Joan Manuel Serrat actuó por primera vez en Londres, en un Barbican Centre colmado de seguidores, el viernes 12 de junio. La presentación, que es parte de su gira mundial y que celebra 50 años con la música, fue uno de los 100 conciertos que el catalán dará alrededor del mundo.
El legado del compositor cuenta con más de 600 canciones que ya forman parte del patrimonio cultural mundial. Su obra trasciende a su propia figura y varias generaciones, que han crecido con su música, se dieron cita en un auditorio repleto para deleitarse con esta Antología desordenada.
La selección de canciones de su más reciente trabajo que incluye 50 canciones ha sido una “elección totalmente personal” dijo Serrat, sin más explicaciones.

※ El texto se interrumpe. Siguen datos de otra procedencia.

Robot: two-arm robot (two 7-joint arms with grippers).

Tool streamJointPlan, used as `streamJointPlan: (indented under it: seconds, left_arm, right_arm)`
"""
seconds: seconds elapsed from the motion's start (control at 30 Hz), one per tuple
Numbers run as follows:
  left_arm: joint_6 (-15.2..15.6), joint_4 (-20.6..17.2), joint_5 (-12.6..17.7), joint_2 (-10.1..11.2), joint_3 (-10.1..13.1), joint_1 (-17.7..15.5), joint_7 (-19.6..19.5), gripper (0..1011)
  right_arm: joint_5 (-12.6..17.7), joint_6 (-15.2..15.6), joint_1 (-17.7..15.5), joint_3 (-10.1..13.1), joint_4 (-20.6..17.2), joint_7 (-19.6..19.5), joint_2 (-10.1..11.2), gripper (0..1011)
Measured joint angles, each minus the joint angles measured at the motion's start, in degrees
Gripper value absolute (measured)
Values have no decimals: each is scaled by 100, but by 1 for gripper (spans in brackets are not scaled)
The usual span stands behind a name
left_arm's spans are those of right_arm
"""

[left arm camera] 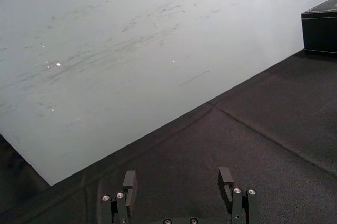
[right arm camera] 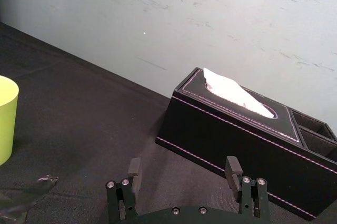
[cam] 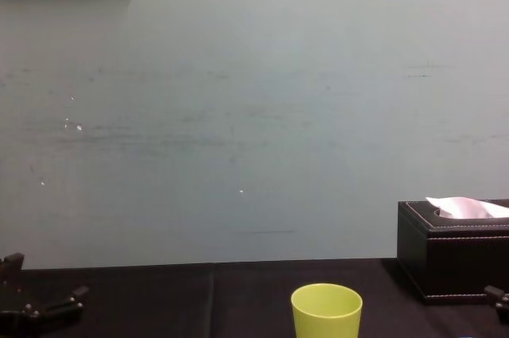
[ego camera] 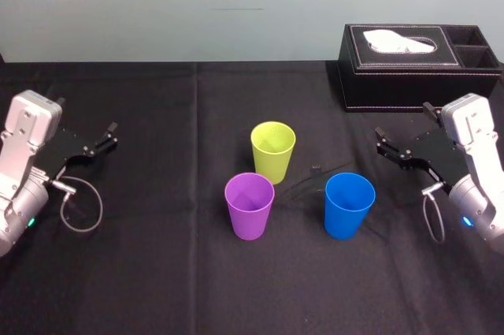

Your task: Stack the three plastic cups sequentially using one hand.

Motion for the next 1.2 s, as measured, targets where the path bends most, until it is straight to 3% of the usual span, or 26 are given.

Es perceptible que en este colosal “capricho” de lanzar un álbum de cuatro discos y reunir a una importante cantidad de amigos (desde Alejandro Sáenz hasta Calle 13) para que lo acompañen en la reinterpretación de sus canciones el catalán encuentra un regocijo genuino.

 

Serrat
Sus músicos fueron los primeros en aparecer en escena seguidos por el trovador quien dio comienzo a su show con Cançó de bressol cautivando a la audiencia desde los primeros versos.
El nano se acercó por momentos al borde del escenario y se tomó el tiempo de contar anécdotas: “Ahora que tengo 20 años es la canción más entrañable, sin duda la más amortizada de las canciones que he escrito. Fue una canción que canté a lo largo de muchos años…y cuando llegué a los 40 cantando esta canción pensé que se me estaba yendo la mano y que tal vez debería renunciar a ella, jubilarla pero…la canción era un éxito entonces se me ocurrió rehacerla… pero no se crean que la reescribí, solo le cambié el título y pasó a llamarse Hace 20 años que tengo 20 años, entonces la seguí cantando…hasta que cumplí 60… entonces dije si funcionó una vez… y la titulé Hace 20 años que digo que hace 20 años que digo que tengo 20 años”.

 

Serrat 2
Fue un show con todos los clásicos ejecutados sin respetar un orden cronológico pero si un ir o venir en la historia del español. Se escuchó desde Mediterráneo a Cantares, una canción leitmotiv en la vida de los seguidores del canta-autor, que se convirtió en uno de los puntos más altos de la noche y dio fin a la primera parte del espectáculo.
Los músicos que lo acompañan en esta gira son Josep Mas (teclados), Vicente Climent (batería) David Palau (guitarra) Raúl Ferrer (bajo y contrabajo) y el maestro Miralles que también tuvieron su momento para lucirse cuando Serrat los presentó uno por uno.
El final fue anunciado con elegancia por el caballero español ante la audiencia que quería aun más después de dos horas de show. “Hasta lo que más nos gusta en esta vida tiene que terminar” dijo. Fue Bienaventurados la última canción que dejó su impronta optimista ante la vida.
Afuera de la sala y en torno a la puerta por donde debería salir Serrat se agruparon sus seguidores con alguno que otro ramo de flores, así como desde hace 50 años.